*What you will do*
All of the data is to be copied word for word.

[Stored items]
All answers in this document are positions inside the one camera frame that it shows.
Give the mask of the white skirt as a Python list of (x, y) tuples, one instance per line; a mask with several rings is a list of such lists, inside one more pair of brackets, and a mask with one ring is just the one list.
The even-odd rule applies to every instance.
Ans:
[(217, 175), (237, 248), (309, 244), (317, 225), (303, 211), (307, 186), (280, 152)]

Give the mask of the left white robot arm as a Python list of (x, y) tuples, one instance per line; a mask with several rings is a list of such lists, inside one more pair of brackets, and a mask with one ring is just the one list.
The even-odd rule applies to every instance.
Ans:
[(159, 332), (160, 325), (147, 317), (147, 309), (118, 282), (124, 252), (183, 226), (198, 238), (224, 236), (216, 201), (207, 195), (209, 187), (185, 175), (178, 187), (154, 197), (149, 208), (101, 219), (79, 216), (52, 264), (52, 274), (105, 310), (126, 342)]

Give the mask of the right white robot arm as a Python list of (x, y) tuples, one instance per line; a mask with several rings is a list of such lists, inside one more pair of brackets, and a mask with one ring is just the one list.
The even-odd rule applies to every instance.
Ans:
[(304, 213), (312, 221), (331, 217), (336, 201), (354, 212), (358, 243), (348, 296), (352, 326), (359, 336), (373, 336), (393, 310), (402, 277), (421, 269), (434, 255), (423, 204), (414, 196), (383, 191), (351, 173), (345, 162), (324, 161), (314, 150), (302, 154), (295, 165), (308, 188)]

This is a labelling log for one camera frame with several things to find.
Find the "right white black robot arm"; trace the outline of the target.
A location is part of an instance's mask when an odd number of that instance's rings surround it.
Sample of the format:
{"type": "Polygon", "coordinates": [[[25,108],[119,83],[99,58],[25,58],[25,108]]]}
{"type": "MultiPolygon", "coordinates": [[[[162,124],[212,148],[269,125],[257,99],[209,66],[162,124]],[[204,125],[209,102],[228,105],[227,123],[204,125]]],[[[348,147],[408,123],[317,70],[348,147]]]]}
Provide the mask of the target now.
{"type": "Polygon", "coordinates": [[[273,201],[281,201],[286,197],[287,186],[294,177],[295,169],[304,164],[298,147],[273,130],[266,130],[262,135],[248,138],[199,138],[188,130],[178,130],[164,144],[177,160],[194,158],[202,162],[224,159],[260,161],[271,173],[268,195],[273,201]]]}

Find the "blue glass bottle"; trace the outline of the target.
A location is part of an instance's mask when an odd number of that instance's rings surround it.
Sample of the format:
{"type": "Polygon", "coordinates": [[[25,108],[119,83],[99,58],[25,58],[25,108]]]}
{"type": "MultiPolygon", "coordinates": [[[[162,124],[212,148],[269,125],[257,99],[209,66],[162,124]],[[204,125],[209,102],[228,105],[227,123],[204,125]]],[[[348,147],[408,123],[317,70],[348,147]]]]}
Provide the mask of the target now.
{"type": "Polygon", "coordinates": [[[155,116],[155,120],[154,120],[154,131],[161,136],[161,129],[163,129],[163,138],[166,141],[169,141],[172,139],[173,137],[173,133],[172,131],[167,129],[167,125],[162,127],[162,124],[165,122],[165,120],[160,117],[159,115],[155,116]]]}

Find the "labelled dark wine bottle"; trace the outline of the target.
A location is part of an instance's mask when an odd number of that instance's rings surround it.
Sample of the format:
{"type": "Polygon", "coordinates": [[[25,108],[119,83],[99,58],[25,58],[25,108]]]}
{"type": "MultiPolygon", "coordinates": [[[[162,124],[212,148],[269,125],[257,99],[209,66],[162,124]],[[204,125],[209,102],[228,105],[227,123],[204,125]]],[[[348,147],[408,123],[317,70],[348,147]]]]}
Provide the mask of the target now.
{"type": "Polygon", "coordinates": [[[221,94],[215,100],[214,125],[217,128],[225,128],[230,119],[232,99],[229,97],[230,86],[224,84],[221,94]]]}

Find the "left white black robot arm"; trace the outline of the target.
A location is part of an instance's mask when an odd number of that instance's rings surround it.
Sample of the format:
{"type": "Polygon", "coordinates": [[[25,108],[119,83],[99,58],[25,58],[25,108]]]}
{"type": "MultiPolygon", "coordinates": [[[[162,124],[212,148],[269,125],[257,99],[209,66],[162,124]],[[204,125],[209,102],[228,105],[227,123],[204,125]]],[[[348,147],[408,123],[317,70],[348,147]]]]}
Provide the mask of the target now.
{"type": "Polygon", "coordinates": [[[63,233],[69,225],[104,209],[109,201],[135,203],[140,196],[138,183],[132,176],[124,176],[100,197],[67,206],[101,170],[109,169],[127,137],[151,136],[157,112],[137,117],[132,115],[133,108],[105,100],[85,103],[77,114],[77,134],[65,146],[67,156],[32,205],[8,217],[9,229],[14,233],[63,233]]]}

*Response to this exercise*
All answers in this document are positions inside the one camera frame that it shows.
Give the mask of the white skirt as a Python list of (x, y) tuples, one instance per line; a mask with several rings is a list of such lists, inside one more pair of brackets, and a mask with one ring is just the one list.
The even-odd rule applies to every instance.
Ans:
[(217, 175), (237, 248), (309, 244), (317, 225), (303, 211), (307, 186), (280, 152)]

Give the mask of the left white robot arm as a Python list of (x, y) tuples, one instance per line; a mask with several rings is a list of such lists, inside one more pair of brackets, and a mask with one ring is just the one list.
The even-odd rule applies to every instance.
Ans:
[(159, 332), (160, 325), (147, 317), (147, 309), (118, 282), (124, 252), (183, 226), (198, 238), (224, 236), (216, 201), (207, 195), (209, 187), (185, 175), (178, 187), (154, 197), (149, 208), (101, 219), (79, 216), (52, 264), (52, 274), (105, 310), (126, 342)]

Give the mask of the right white robot arm as a Python list of (x, y) tuples, one instance per line; a mask with several rings is a list of such lists, inside one more pair of brackets, and a mask with one ring is just the one list.
The even-odd rule applies to every instance.
Ans:
[(304, 213), (312, 221), (331, 217), (336, 201), (354, 212), (358, 243), (348, 296), (352, 326), (359, 336), (373, 336), (393, 310), (402, 277), (421, 269), (434, 255), (423, 204), (414, 196), (383, 191), (351, 173), (345, 162), (324, 161), (314, 150), (302, 154), (295, 165), (308, 188)]

This is a labelling log for one camera frame with several things to find.
Find the "right white black robot arm"; trace the outline of the target.
A location is part of an instance's mask when an odd number of that instance's rings surround it.
Sample of the format:
{"type": "Polygon", "coordinates": [[[25,108],[119,83],[99,58],[25,58],[25,108]]]}
{"type": "MultiPolygon", "coordinates": [[[[162,124],[212,148],[269,125],[257,99],[209,66],[162,124]],[[204,125],[209,102],[228,105],[227,123],[204,125]]],[[[348,147],[408,123],[317,70],[348,147]]]]}
Provide the mask of the target now.
{"type": "Polygon", "coordinates": [[[273,201],[281,201],[286,197],[287,186],[294,177],[295,169],[304,164],[298,147],[273,130],[266,130],[262,135],[248,138],[199,138],[188,130],[178,130],[164,144],[177,160],[194,158],[202,162],[224,159],[260,161],[271,173],[268,195],[273,201]]]}

Find the "blue glass bottle"; trace the outline of the target.
A location is part of an instance's mask when an odd number of that instance's rings surround it.
Sample of the format:
{"type": "Polygon", "coordinates": [[[25,108],[119,83],[99,58],[25,58],[25,108]]]}
{"type": "MultiPolygon", "coordinates": [[[[162,124],[212,148],[269,125],[257,99],[209,66],[162,124]],[[204,125],[209,102],[228,105],[227,123],[204,125]]],[[[348,147],[408,123],[317,70],[348,147]]]]}
Provide the mask of the target now.
{"type": "Polygon", "coordinates": [[[155,116],[155,120],[154,120],[154,131],[161,136],[161,129],[163,129],[163,138],[166,141],[169,141],[172,139],[173,137],[173,133],[172,131],[167,129],[167,125],[162,127],[162,124],[165,122],[165,120],[160,117],[159,115],[155,116]]]}

Find the "labelled dark wine bottle"; trace the outline of the target.
A location is part of an instance's mask when an odd number of that instance's rings surround it.
Sample of the format:
{"type": "Polygon", "coordinates": [[[25,108],[119,83],[99,58],[25,58],[25,108]]]}
{"type": "MultiPolygon", "coordinates": [[[[162,124],[212,148],[269,125],[257,99],[209,66],[162,124]],[[204,125],[209,102],[228,105],[227,123],[204,125]]],[[[348,147],[408,123],[317,70],[348,147]]]]}
Provide the mask of the target now.
{"type": "Polygon", "coordinates": [[[221,94],[215,100],[214,125],[217,128],[225,128],[230,119],[232,99],[229,97],[230,86],[224,84],[221,94]]]}

Find the "left white black robot arm"; trace the outline of the target.
A location is part of an instance's mask when an odd number of that instance's rings surround it.
Sample of the format:
{"type": "Polygon", "coordinates": [[[25,108],[119,83],[99,58],[25,58],[25,108]]]}
{"type": "MultiPolygon", "coordinates": [[[[162,124],[212,148],[269,125],[257,99],[209,66],[162,124]],[[204,125],[209,102],[228,105],[227,123],[204,125]]],[[[348,147],[408,123],[317,70],[348,147]]]]}
Provide the mask of the target now.
{"type": "Polygon", "coordinates": [[[63,233],[69,225],[104,209],[109,201],[135,203],[140,196],[138,183],[132,176],[124,176],[100,197],[67,206],[101,170],[109,169],[127,137],[151,136],[157,112],[137,117],[132,115],[133,108],[105,100],[85,103],[77,114],[77,134],[65,146],[67,156],[32,205],[8,217],[9,229],[14,233],[63,233]]]}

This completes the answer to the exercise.